RAW DATA:
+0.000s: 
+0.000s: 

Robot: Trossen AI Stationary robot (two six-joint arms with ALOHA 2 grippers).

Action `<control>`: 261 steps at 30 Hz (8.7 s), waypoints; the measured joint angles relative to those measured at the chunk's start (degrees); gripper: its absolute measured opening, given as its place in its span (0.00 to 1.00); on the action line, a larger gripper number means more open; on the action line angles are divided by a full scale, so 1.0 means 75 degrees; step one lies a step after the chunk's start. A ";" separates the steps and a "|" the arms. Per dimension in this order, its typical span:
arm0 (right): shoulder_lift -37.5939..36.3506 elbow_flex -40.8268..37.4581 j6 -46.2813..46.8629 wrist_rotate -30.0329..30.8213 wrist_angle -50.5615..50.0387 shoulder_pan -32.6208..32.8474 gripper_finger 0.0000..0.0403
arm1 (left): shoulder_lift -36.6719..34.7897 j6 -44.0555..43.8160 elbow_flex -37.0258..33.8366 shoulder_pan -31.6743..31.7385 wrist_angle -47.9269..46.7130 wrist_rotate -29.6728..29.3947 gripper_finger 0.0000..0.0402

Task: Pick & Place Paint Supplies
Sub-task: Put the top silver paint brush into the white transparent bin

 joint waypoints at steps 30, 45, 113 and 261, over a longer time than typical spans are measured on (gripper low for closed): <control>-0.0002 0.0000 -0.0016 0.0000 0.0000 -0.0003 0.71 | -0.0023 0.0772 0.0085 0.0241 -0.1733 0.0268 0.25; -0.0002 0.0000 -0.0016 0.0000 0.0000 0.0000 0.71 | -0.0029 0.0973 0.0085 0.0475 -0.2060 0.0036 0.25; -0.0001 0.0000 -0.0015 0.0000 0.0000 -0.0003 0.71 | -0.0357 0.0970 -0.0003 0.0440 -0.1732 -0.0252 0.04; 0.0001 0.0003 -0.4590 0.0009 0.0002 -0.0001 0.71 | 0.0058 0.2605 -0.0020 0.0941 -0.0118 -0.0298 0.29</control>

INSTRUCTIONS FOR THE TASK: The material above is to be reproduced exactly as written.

PROBLEM SOLUTION:
+0.000s: 
+0.000s: 

Robot: Trossen AI Stationary robot (two six-joint arms with ALOHA 2 grippers).

Action `<control>`: 261 steps at 30 Hz (8.7 s), waypoints; the measured joint angles relative to those measured at the chunk's start (degrees); gripper: its absolute measured opening, given as its place in its span (0.00 to 1.00); on the action line, a larger gripper number means more open; on the action line angles are divided by a full scale, so 1.0 means 75 degrees; step one lies a step after the chunk's start. A ";" separates the steps and a "|" the arms. Per dimension in this order, its typical span:
arm0 (right): shoulder_lift -37.5939..36.3506 elbow_flex -40.8268..37.4581 j6 -46.2813..46.8629 wrist_rotate -30.0329..30.8213 wrist_angle -50.5615..50.0387 shoulder_pan -32.6208..32.8474 gripper_finger 0.0000..0.0403
arm1 (left): shoulder_lift -36.6719..34.7897 j6 -44.0555..43.8160 elbow_flex -37.0258..33.8366 shoulder_pan -31.6743..31.7385 wrist_angle -47.9269..46.7130 wrist_rotate -29.6728..29.3947 gripper_finger 0.0000..0.0402

Task: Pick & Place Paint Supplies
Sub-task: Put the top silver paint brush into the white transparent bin

 joint waypoints at steps 30, 45, 113 and 261, over a longer time than typical spans are measured on (gripper low for closed): <control>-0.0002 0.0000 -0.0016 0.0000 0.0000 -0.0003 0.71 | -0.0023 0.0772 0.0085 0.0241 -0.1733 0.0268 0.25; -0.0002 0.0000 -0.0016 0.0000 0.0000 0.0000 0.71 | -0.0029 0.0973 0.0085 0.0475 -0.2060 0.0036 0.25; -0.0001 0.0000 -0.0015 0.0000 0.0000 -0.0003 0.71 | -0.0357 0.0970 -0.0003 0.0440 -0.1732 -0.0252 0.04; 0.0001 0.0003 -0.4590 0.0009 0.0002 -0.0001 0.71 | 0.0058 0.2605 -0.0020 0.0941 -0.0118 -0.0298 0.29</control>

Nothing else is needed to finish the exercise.